Thomas Kuhne, "A functional pattern system for object-oriented design"
English | 1999 | ISBN: 3860647709 | PDF | 328 pages | 10,3 mb

This book integrates the vital areas of object-orientation, functional programming, design patterns, and language design. The most important concepts from functional programming are captured with six design patterns: -FUNCTION OBJECTS (Black-box behaviour parameterisation) -LAZY OBJECTS (Evaluation-by-need semantics) -VALUE OBJECTS (Immutable values) -VOID OBJECTS (Abandoning null references) -TRANSFOLD (Combining internal & external iteration) -TRANSLATOR (Homomorphic mapping with generic functions) These patterns can be used with any object-oriented language to advance software design. The patterns form a system, i.e., a collaborating set of patterns. In their "Related Patterns" sections the patterns refer to each other and to many other published design patterns. Each of the relevant areas (object-orientation, functional programming, design patterns) is introduced in the first part of the book. This part also compares the functional and object-oriented paradigms both in terms of concepts and on a calculus level.

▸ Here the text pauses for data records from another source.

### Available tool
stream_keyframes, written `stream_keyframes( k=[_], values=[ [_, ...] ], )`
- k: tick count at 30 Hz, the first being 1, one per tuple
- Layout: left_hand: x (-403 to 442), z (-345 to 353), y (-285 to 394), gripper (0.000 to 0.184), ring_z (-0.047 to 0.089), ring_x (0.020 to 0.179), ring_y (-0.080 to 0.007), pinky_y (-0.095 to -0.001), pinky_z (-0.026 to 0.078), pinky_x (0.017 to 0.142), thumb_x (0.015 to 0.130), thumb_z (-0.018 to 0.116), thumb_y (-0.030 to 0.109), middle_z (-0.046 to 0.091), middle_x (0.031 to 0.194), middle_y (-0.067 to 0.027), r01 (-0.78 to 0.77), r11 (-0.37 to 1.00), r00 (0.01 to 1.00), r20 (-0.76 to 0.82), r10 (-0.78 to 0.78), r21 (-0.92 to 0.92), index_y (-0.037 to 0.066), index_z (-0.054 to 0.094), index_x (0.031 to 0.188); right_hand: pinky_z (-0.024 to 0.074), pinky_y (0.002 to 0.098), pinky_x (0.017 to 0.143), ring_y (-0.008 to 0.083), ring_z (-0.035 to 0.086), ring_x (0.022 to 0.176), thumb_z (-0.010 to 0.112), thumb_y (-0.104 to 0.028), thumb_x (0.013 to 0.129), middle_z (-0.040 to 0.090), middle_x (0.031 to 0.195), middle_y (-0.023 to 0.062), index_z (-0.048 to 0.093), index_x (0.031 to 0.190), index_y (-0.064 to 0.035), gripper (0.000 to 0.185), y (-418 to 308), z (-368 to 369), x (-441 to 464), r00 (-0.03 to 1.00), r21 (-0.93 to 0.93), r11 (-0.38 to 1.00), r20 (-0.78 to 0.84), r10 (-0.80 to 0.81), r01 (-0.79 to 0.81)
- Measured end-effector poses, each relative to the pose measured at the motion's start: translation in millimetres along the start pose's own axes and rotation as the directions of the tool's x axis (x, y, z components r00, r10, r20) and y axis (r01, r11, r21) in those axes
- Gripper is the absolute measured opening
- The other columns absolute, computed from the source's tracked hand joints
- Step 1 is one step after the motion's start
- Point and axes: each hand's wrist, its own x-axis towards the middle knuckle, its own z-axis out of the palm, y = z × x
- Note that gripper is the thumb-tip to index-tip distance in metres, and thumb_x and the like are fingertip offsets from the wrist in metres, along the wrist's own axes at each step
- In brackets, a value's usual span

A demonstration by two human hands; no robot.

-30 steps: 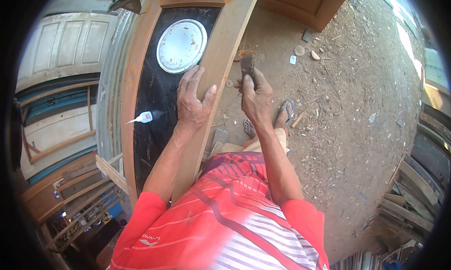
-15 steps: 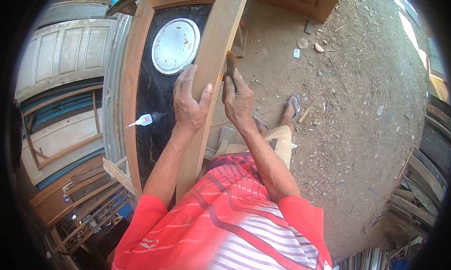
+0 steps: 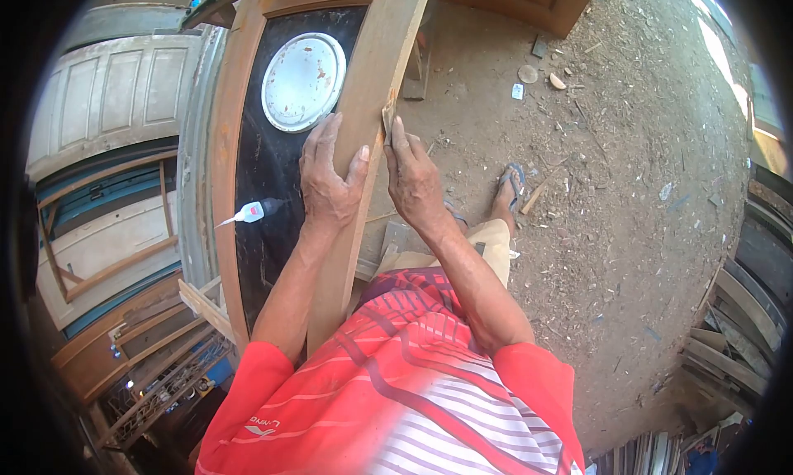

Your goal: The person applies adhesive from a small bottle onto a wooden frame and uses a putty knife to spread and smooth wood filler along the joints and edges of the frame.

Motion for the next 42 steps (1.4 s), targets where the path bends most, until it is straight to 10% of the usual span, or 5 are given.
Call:
stream_keyframes(
  k=[42],
  values=[
    [-0.8,-3.2,3.2,0.061,0.054,0.134,-0.0398,-0.0503,0.042,0.113,0.097,0.072,0.027,0.056,0.145,-0.0233,0.032,0.999,0.999,0.031,-0.033,0.014,-0.001,0.054,0.147,0.0541,0.0431,0.079,0.0332,0.066,0.088,0.065,0.001,0.098,0.063,0.106,0.0199,0.058,0.151,-0.0140,0.055,20.3,-36.3,19.2,0.995,0.141,0.990,0.093,-0.031,0.017]
  ],
)
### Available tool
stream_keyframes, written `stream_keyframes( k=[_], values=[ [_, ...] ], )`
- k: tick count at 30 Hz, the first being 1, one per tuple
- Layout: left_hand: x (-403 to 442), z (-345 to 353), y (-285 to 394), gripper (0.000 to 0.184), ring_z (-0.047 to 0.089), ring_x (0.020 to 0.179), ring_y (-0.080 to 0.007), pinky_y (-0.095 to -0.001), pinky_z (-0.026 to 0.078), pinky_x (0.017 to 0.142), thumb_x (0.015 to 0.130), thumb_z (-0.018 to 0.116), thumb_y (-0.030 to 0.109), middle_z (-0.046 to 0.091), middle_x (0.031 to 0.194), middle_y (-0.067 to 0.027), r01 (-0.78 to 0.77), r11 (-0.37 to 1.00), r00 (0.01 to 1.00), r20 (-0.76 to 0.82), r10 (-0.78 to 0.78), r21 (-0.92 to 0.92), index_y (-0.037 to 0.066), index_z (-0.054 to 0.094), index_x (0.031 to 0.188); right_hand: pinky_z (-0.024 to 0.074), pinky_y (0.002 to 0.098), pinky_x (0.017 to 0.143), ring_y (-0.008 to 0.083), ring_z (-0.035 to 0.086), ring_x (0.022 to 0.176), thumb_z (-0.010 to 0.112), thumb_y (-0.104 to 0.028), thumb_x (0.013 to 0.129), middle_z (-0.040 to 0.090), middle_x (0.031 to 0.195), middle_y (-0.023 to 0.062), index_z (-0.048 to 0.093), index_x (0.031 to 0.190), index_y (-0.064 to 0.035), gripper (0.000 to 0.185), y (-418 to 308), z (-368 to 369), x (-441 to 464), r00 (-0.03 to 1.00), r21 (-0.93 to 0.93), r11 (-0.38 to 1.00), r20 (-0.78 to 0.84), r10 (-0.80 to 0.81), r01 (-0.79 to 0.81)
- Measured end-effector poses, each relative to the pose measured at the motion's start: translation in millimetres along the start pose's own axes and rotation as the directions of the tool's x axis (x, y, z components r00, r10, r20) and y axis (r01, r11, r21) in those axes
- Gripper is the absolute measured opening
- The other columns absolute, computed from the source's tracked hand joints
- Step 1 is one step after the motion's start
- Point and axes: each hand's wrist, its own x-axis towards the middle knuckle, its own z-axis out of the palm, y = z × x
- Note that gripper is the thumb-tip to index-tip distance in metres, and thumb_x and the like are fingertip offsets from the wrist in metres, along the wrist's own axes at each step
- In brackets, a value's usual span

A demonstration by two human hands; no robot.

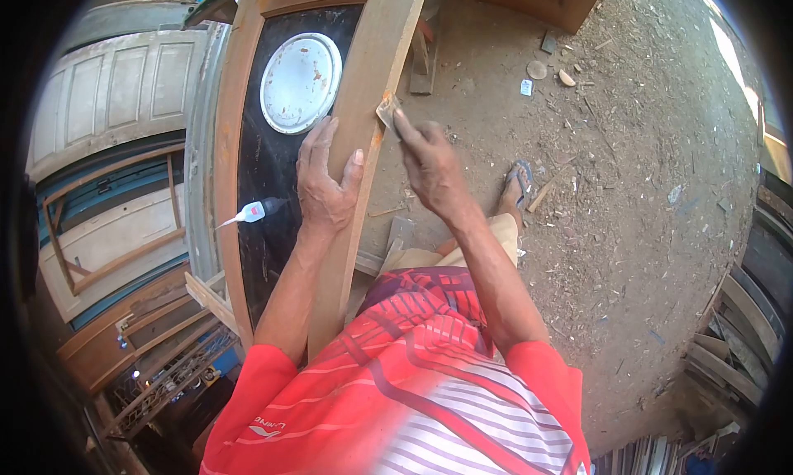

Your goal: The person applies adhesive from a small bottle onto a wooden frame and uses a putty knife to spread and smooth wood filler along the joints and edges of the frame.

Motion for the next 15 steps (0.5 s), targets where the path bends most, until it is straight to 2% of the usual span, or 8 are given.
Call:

The second part presents the functional pattern system. This system should be beneficial to software practitioners since it integrates the functional paradigm into object-oriented software design. Hence, advantages which have been primarily available in functional languages can be used in object-oriented languages as well. Even when some functional concepts have been partially established in object-oriented software already, they can now be understood as specialised uses of more general function patterns. This practical aspect is complemented by a theoretical account of multi-paradigm language design. An evaluation of the pattern system for its implications on language design in the third part is concluded by proposing a new distribution of responsibilities between languages and their environments. The book uses the Eiffel programming language to illustrate the patterns with running sample code.